_EXERCISE:_
Please keep to the lines below from the one with "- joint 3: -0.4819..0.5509" through the one with "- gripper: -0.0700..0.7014", and restate them word for word, ends included.

○ ○ ○ ○

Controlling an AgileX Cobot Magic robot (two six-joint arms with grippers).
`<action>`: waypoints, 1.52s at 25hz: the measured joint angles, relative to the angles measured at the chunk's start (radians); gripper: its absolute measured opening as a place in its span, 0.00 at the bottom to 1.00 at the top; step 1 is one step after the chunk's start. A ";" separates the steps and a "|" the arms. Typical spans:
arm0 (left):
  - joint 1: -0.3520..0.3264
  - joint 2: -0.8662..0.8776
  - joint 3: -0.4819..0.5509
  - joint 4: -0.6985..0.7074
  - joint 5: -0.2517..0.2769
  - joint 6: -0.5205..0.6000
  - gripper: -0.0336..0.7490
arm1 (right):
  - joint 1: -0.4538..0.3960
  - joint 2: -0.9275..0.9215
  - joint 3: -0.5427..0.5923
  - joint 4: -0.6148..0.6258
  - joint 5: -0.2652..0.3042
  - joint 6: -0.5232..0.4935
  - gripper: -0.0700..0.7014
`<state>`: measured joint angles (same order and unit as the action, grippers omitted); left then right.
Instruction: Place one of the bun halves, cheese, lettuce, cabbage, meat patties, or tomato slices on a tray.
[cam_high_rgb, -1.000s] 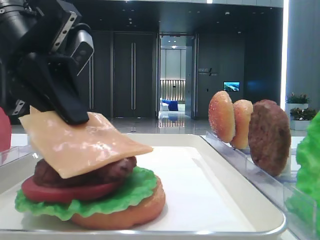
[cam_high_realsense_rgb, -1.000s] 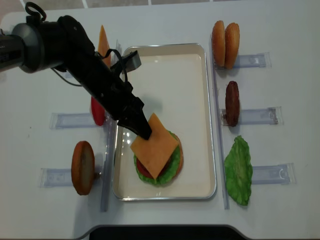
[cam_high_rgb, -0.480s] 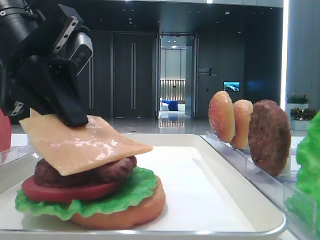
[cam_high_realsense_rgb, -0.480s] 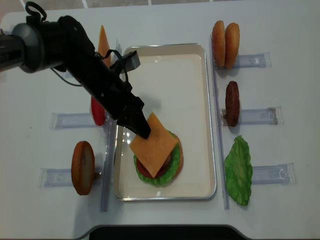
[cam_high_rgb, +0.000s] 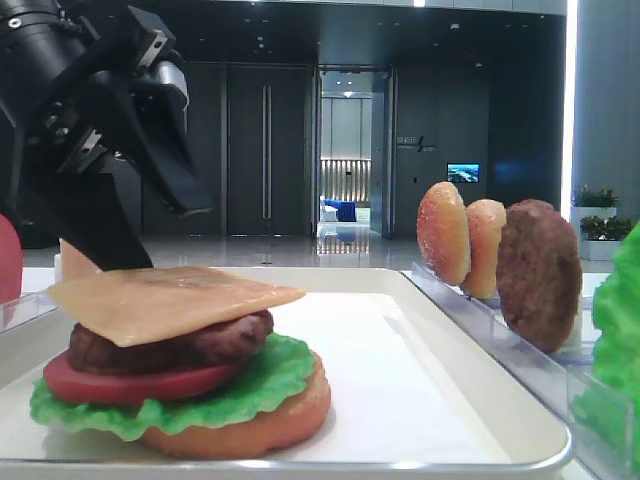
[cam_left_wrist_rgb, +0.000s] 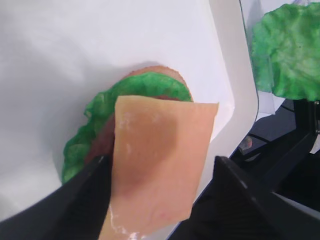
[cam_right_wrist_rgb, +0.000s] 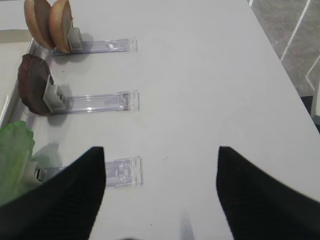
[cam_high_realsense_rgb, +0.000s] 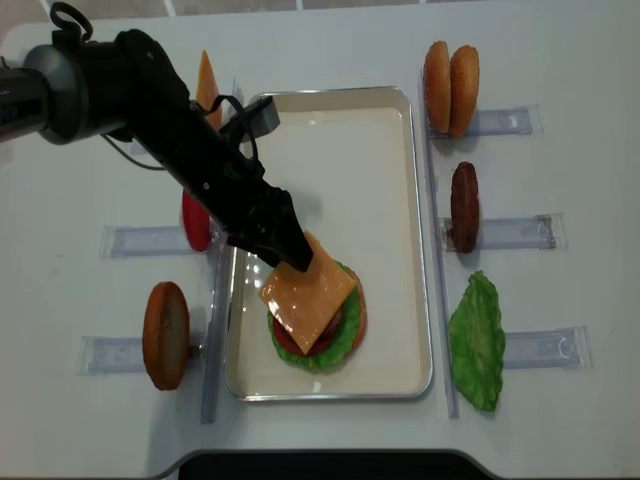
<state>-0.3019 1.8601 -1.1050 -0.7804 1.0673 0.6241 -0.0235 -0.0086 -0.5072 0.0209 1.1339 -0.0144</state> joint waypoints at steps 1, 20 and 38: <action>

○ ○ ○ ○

_EXERCISE ANSWER:_
  - joint 3: -0.4819..0.5509
  - joint 4: -0.6985..0.7074
  - joint 5: -0.2517..0.2769
  - joint 6: -0.5205..0.6000
  - gripper: -0.0336..0.7490
arm1 (right):
  - joint 1: -0.4538..0.3960
  - joint 2: -0.9275..0.9215
  - joint 3: -0.5427..0.5923
  - joint 4: -0.6148..0.6258
  - joint 5: -0.2652..0.3042
  - joint 6: -0.5232..0.4935
  - gripper: -0.0700..0.7014

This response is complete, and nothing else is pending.